Let $E$ be a fundamental solution for $p(D)$; that is, assume that $E$ is a distribution such that $p(D)E = \delta$ where $\delta$ is the Dirac distribution.

I have read in a few texts and resources that since $p(D)E = 0$ away from the origin, $E$ must be smooth away from $0$. However, in every reference I've found, this has been stated without any kind of proof or justification. Nonetheless, this is not at all clear to me.

To prove the statement more rigorously, I tried multiplying $E$ by cut-off functions but that idea doesn't seem to lead anywhere. How could I go about proving the result?
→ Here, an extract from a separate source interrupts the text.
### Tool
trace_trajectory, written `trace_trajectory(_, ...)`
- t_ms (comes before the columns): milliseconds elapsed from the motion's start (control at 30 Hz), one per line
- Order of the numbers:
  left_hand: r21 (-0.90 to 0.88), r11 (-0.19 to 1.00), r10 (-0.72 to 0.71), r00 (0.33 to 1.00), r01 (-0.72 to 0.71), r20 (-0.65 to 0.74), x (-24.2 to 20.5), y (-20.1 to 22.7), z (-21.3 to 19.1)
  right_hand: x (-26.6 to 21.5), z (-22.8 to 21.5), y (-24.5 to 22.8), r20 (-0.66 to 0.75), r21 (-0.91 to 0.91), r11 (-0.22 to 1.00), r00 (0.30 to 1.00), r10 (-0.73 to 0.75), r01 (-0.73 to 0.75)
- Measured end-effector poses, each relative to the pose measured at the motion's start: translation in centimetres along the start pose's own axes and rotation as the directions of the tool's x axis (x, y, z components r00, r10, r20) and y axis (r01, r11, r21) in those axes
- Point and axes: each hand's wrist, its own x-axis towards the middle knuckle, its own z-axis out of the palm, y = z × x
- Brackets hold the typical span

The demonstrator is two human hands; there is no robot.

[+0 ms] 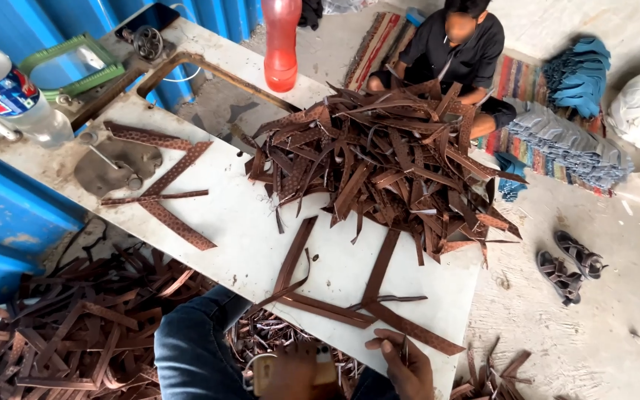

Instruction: The person uses a utility knife to cut long strips of brown patterned leather on a white table. They repeatedly slice the leather into smaller pieces and place them into a growing pile. Another person sits nearby on the floor, also cutting leather.

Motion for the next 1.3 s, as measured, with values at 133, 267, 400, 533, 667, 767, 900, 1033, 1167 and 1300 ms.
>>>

EDIT: I know by assumption that if $u$ satisfies $p(D)=0$ everywhere then it is smooth. If $E$ is a fundamental solution for $p(D)$ then $p(D)E = 0$ away from the origin. So if I can show that p(D) is "local" I would be done. By this, I meant that I would like to show the following;

If $p(D)u = 0$ in some neighbourhood, then $u$ is smooth in that neighbourhood.

When I tried to introduce a cut-off function $\zeta$ as in the comments, I was still only able to obtain $p(D)(E\zeta) = 0$ outside of some small set - but not everywhere. So I was not able to directly apply my hypothesis.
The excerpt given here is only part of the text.